→ Task brief
Pull out every line below that contains the word "corners".
....................
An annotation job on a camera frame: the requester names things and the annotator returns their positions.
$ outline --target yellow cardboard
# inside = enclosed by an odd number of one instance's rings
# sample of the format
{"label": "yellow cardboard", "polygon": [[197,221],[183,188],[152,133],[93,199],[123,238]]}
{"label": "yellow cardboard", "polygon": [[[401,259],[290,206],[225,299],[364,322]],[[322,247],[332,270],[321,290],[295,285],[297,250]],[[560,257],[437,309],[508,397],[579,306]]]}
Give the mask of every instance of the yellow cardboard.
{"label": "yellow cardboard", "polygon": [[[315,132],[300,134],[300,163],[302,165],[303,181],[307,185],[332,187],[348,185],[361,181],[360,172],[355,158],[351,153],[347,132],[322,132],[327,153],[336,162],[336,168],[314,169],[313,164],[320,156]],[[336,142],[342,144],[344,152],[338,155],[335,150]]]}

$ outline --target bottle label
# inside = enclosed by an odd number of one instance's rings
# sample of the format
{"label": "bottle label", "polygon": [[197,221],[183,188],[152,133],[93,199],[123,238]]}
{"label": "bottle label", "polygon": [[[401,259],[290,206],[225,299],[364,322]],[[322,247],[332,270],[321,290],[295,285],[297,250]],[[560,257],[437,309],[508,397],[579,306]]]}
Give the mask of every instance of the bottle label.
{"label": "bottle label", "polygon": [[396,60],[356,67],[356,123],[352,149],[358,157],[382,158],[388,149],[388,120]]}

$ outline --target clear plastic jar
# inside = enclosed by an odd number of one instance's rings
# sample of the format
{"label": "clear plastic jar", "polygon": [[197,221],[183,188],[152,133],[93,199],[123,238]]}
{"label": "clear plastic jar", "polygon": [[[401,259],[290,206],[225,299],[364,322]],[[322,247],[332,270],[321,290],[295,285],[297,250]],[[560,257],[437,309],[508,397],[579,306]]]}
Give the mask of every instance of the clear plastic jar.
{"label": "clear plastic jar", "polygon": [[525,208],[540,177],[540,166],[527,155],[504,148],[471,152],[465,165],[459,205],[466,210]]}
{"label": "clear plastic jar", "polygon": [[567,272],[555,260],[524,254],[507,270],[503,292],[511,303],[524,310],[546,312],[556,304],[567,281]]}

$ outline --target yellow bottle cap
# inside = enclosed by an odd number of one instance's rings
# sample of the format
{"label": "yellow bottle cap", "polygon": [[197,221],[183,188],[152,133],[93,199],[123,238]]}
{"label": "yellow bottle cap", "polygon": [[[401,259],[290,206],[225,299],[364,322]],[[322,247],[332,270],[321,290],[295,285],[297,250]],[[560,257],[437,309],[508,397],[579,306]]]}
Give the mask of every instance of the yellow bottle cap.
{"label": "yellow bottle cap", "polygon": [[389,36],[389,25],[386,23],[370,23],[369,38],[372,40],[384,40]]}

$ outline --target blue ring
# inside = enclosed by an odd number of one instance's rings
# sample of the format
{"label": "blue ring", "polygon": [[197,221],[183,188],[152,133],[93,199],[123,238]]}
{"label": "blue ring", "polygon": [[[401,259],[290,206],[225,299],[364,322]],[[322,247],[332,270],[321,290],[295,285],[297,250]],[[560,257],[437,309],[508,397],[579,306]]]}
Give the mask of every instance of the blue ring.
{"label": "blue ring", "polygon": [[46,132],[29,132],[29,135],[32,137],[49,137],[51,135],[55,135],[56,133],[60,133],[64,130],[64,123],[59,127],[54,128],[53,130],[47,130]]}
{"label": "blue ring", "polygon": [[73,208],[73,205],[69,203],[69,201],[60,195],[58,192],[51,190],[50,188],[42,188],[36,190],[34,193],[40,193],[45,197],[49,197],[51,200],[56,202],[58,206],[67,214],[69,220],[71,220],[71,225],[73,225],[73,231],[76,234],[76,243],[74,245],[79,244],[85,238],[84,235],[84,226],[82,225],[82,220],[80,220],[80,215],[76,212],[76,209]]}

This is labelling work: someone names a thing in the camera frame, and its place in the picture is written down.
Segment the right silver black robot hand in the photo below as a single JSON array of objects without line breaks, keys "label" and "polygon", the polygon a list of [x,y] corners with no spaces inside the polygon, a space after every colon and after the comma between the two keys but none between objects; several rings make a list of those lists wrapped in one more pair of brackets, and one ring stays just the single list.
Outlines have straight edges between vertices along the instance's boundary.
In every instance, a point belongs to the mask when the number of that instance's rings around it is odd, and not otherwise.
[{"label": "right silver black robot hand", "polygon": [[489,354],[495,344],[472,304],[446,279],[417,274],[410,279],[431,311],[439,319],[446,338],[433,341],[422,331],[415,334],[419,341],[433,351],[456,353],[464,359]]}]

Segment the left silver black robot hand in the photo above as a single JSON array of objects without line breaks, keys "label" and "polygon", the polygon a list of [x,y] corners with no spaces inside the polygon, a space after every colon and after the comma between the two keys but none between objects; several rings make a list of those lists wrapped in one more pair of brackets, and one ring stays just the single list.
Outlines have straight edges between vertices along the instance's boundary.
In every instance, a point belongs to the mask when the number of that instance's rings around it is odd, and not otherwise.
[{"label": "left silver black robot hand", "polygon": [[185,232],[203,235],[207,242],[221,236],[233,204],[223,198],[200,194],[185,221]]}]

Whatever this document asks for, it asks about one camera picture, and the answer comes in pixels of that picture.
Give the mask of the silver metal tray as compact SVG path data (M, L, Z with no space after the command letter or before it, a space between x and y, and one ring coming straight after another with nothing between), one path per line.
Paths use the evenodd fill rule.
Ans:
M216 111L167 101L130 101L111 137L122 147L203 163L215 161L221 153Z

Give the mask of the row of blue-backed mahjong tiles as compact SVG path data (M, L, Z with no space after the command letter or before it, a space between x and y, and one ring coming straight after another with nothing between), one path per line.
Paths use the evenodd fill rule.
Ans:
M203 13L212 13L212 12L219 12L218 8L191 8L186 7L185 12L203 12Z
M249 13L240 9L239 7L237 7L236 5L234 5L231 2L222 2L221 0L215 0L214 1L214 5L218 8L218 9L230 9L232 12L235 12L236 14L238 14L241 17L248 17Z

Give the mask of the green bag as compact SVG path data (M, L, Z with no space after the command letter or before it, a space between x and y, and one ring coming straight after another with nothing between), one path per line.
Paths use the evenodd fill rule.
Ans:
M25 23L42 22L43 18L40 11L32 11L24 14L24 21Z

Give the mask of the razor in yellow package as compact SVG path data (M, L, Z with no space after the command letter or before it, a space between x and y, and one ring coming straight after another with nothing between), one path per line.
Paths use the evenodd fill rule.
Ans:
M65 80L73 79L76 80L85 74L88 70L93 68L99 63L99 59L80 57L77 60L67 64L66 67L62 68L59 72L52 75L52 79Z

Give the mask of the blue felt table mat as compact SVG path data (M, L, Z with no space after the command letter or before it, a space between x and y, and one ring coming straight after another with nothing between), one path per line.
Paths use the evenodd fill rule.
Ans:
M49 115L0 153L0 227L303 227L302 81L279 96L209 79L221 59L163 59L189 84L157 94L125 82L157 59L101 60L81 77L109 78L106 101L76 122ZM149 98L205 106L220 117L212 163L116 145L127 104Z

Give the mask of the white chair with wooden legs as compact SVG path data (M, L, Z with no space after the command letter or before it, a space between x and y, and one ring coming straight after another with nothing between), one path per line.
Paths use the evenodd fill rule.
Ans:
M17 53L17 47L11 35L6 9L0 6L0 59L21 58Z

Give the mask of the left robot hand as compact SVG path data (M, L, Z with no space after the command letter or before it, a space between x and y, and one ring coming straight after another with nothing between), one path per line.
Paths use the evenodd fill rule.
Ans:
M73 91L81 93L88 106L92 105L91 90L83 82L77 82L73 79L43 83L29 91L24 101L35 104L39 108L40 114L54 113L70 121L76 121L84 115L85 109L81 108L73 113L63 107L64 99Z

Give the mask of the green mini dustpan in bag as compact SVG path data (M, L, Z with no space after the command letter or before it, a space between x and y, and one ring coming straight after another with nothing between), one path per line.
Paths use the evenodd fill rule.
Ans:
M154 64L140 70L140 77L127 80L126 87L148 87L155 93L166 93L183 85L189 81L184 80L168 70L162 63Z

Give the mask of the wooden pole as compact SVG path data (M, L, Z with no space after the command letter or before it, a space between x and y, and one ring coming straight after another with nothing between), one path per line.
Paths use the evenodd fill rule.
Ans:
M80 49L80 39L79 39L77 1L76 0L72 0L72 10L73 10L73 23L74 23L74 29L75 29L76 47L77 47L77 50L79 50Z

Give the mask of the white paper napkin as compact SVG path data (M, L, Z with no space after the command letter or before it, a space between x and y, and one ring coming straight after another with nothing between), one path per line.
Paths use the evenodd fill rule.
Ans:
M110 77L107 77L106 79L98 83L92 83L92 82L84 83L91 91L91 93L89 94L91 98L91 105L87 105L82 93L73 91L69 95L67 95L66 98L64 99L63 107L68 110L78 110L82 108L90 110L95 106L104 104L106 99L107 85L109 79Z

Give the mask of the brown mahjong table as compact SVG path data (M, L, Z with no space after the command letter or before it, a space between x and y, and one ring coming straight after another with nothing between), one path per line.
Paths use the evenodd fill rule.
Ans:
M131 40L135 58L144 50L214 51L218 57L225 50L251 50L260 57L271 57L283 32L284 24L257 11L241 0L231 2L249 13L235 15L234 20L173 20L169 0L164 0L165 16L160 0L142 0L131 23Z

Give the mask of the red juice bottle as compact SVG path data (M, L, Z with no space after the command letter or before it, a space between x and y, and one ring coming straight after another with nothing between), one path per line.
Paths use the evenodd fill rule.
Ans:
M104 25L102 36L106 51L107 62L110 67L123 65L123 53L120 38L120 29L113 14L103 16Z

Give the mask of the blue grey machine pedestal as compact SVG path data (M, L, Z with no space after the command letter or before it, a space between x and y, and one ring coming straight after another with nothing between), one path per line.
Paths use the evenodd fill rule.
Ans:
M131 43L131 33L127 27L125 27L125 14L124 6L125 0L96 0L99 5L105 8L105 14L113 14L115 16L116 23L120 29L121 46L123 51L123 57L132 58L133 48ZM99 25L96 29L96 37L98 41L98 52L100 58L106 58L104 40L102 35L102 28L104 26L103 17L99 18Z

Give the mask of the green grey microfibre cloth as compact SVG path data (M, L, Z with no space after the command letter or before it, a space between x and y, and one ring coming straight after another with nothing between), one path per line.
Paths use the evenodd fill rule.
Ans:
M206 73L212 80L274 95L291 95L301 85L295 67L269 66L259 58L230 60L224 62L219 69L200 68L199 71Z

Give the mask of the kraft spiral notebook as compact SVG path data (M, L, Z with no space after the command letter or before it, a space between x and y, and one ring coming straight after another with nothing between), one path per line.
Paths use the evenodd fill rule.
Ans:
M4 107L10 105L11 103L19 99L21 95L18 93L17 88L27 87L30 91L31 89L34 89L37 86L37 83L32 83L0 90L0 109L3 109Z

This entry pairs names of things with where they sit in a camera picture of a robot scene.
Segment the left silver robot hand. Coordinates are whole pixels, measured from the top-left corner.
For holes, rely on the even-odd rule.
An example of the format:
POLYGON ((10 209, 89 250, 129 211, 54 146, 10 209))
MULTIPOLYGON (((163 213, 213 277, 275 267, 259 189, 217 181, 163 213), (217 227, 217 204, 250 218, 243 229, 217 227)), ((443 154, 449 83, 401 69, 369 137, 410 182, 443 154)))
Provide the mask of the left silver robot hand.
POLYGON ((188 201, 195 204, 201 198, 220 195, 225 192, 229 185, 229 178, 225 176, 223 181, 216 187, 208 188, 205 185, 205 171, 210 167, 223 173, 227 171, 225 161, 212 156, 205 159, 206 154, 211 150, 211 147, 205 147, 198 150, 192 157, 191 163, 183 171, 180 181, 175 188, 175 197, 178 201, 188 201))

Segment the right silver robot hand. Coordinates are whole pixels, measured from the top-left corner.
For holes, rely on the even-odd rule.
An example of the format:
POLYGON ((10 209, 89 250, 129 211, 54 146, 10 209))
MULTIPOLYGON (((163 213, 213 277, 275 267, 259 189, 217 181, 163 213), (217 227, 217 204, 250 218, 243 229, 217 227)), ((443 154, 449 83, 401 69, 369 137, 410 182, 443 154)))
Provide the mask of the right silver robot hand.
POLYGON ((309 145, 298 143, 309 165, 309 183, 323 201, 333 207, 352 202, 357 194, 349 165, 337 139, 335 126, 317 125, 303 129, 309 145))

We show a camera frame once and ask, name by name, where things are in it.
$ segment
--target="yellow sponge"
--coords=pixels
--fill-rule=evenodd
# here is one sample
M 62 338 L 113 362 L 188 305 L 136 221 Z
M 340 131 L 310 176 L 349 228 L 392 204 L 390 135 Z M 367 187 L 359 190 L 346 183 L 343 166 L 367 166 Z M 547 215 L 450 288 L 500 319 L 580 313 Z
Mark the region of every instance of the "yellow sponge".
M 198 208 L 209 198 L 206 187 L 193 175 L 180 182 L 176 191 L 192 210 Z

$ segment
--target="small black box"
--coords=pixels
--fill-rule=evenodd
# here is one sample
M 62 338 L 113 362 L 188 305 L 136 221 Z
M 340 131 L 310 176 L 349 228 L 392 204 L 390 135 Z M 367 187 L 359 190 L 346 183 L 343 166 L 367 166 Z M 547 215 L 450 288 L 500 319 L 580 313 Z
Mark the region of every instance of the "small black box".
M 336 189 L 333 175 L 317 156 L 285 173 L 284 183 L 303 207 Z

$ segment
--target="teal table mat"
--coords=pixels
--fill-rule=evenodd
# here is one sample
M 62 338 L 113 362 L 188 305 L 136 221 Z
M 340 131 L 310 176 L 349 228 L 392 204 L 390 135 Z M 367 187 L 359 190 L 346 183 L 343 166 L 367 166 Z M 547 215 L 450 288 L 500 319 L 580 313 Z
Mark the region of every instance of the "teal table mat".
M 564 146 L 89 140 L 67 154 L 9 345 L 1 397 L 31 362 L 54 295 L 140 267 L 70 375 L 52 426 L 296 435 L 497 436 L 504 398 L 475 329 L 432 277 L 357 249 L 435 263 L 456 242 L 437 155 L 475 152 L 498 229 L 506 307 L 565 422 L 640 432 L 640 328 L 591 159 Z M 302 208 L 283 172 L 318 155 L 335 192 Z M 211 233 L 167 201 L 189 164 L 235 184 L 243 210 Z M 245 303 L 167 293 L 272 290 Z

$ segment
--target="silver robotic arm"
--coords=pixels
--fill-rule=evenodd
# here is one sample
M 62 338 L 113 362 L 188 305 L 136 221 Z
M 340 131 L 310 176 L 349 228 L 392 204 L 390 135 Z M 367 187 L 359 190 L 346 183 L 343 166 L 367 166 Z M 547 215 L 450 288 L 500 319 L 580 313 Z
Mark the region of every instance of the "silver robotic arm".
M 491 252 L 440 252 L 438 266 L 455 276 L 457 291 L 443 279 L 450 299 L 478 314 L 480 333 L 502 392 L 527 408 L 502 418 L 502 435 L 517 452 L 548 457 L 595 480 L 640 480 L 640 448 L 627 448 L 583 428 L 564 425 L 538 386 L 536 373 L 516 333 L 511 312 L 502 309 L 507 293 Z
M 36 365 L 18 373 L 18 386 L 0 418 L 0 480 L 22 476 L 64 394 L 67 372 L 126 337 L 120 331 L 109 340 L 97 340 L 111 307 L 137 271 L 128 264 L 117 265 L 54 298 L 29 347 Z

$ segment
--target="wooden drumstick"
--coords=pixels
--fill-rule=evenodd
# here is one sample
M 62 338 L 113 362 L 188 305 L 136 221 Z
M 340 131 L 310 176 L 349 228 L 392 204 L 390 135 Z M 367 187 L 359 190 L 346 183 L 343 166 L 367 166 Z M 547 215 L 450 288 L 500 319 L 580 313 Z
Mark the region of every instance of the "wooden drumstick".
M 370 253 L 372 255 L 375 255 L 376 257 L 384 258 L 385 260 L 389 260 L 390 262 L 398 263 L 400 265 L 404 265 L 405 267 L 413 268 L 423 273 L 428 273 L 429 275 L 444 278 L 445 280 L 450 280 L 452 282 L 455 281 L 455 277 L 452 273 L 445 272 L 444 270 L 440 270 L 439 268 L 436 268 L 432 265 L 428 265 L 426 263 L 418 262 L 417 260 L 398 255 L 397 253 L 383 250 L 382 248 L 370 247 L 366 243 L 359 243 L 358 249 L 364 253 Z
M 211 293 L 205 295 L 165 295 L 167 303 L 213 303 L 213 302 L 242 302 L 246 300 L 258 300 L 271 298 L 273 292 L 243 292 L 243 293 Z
....................
→ Your response
Segment the right silver black robot hand in the photo below as a single JSON array of objects without line breaks, keys "label" and "polygon", the polygon a list of [x,y] corners with no spaces inside the polygon, a space after every colon and after the comma between the two keys but none between objects; several rings make a list of those lists wrapped in one more pair of brackets, and one ring stays just the single list.
Segment the left silver black robot hand in the photo above as a single JSON array of objects without line breaks, keys "label" and "polygon", the polygon a list of [x,y] corners with no spaces inside the polygon, a space after every colon and after the comma between the two keys but none between objects; several rings make a list of those lists wrapped in one more pair of brackets, and one ring stays just the single list.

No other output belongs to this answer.